● ABOUT THIS TASK
Beginning with the first line below, please restate each line exactly, down to and including the line containing "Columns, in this".

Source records
----------------------------------------
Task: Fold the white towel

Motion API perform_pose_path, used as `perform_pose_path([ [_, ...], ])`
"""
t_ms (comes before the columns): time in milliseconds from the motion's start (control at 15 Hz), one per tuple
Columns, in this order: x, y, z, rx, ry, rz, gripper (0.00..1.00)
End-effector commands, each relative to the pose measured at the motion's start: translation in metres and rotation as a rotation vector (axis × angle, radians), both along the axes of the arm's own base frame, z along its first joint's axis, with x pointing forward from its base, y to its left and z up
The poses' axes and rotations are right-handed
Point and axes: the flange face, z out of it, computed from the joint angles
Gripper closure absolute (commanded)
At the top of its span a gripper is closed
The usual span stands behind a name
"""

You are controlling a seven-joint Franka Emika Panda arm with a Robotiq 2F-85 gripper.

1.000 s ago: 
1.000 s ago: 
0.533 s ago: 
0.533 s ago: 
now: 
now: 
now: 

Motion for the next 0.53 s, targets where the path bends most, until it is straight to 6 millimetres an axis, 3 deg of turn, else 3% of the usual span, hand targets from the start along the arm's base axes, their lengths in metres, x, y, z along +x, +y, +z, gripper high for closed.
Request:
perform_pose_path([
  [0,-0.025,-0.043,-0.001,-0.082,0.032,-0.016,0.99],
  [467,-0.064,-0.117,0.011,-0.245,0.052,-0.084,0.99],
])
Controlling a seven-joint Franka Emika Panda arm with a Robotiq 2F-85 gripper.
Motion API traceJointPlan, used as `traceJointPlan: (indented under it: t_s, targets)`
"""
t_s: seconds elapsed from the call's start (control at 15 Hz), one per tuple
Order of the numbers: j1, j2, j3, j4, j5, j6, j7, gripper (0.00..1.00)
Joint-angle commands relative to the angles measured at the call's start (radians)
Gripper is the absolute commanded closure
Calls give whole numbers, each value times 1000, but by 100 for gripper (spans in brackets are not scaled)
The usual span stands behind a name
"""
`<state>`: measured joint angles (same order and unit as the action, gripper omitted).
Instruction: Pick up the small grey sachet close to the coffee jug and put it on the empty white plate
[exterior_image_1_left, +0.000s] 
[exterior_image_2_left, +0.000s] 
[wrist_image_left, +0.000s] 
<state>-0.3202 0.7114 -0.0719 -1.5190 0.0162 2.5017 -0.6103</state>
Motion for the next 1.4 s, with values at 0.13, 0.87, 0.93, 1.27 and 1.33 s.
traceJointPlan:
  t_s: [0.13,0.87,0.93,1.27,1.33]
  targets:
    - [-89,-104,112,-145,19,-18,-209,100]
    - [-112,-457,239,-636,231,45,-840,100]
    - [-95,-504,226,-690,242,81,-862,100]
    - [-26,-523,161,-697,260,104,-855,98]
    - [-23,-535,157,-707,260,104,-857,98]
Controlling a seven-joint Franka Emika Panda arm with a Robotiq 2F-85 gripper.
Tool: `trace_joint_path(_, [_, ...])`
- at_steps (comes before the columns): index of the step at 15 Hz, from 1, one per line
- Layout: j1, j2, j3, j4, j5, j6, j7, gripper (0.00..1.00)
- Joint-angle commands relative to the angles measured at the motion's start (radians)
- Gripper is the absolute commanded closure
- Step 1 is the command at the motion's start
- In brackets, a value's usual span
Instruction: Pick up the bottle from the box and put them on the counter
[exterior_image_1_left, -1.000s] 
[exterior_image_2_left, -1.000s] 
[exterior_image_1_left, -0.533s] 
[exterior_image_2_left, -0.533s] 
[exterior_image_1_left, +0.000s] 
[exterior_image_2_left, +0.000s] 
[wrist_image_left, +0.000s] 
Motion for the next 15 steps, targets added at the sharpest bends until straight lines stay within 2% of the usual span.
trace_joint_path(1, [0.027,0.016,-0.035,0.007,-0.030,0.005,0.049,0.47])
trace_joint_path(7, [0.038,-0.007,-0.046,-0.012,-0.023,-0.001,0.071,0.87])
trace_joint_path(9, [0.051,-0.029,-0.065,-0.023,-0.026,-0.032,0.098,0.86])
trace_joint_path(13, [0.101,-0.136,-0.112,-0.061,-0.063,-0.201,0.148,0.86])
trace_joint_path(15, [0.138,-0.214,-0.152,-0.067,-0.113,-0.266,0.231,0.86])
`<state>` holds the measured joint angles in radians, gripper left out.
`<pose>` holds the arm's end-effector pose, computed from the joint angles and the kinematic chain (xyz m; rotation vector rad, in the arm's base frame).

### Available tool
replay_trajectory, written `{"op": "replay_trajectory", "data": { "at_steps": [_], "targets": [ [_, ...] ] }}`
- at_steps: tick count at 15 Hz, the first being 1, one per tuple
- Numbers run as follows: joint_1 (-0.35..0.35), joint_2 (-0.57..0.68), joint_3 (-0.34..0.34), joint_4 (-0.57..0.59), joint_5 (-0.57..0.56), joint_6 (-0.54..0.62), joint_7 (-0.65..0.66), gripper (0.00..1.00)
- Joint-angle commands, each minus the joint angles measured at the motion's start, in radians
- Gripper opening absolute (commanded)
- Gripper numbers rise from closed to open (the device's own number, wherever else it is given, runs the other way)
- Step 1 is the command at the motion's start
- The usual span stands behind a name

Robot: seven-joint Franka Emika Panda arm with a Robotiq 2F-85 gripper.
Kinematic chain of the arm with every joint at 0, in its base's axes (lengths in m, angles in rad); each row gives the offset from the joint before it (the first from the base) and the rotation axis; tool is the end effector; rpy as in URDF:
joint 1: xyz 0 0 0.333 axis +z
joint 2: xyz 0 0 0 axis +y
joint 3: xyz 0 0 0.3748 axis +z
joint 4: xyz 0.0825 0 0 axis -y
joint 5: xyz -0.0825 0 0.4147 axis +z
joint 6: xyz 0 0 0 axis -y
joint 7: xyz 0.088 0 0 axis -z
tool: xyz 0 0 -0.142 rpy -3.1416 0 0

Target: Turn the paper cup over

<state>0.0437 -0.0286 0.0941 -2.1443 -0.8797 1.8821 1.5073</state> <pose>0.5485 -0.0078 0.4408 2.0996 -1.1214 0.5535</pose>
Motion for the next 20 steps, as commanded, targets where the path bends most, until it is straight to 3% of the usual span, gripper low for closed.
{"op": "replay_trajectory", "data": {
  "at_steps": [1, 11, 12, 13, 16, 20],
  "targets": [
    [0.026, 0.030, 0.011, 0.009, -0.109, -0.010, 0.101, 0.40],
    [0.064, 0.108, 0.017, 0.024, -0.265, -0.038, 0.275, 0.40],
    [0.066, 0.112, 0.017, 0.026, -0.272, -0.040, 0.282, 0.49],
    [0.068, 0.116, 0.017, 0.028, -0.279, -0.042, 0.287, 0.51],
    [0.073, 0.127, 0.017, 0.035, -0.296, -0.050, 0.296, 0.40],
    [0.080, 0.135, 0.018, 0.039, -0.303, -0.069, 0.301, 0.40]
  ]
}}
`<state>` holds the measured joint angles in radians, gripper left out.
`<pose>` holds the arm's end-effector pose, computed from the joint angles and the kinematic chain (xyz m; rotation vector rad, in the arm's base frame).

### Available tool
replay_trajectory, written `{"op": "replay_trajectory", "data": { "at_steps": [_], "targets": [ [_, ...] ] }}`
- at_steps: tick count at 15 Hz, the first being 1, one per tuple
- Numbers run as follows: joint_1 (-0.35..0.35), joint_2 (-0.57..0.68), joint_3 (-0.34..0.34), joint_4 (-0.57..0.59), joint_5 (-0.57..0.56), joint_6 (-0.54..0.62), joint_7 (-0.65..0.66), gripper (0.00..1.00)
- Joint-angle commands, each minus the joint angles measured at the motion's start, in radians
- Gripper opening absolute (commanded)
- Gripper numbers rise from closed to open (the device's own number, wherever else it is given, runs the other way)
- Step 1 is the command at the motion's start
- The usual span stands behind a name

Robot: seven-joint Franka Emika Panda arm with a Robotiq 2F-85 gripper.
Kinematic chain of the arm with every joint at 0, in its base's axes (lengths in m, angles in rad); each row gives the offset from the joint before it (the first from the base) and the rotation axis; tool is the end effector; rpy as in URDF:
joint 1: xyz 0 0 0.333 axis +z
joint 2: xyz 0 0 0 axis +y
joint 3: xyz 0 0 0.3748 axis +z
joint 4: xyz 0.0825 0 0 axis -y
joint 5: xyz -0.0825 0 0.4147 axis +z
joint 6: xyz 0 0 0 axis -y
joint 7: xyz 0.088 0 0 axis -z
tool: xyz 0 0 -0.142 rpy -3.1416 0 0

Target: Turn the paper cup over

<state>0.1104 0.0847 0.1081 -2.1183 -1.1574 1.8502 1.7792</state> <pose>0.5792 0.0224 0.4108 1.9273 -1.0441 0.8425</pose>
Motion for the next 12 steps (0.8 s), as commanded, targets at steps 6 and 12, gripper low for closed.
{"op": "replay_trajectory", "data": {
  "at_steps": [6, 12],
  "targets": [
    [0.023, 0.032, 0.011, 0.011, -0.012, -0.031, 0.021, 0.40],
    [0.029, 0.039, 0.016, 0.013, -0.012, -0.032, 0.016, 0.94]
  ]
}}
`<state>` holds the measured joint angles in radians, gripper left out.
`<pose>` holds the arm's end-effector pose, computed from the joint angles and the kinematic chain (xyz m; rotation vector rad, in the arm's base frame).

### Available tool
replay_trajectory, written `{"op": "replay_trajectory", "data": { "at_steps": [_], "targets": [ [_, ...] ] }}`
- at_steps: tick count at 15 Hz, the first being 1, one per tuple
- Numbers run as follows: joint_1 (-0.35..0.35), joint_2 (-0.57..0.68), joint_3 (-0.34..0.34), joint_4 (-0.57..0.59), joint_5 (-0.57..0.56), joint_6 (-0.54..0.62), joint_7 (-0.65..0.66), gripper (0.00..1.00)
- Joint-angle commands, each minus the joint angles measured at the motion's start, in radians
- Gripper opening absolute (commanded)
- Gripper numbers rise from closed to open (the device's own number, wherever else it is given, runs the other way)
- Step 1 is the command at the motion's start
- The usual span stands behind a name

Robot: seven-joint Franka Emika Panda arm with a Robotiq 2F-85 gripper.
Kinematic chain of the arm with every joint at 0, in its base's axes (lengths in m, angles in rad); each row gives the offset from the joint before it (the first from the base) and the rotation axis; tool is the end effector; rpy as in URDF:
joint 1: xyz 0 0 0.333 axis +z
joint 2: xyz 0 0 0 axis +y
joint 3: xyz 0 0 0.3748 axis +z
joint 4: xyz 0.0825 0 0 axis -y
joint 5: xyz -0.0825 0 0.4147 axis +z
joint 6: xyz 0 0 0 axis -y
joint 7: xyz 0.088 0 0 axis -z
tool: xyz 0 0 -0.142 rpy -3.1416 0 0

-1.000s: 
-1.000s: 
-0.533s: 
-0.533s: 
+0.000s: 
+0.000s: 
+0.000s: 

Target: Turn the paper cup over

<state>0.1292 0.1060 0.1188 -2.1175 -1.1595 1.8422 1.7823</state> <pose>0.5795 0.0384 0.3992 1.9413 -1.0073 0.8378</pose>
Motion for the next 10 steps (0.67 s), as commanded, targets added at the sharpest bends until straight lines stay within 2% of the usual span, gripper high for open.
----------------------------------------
● RESPONSE TO THIS EXERCISE
Task: Fold the white towel

Motion API perform_pose_path, used as `perform_pose_path([ [_, ...], ])`
"""
t_ms (comes before the columns): time in milliseconds from the motion's start (control at 15 Hz), one per tuple
Columns, in this order: x, y, z, rx, ry, rz, gripper (0.00..1.00)

Nothing remains to be done in this exercise.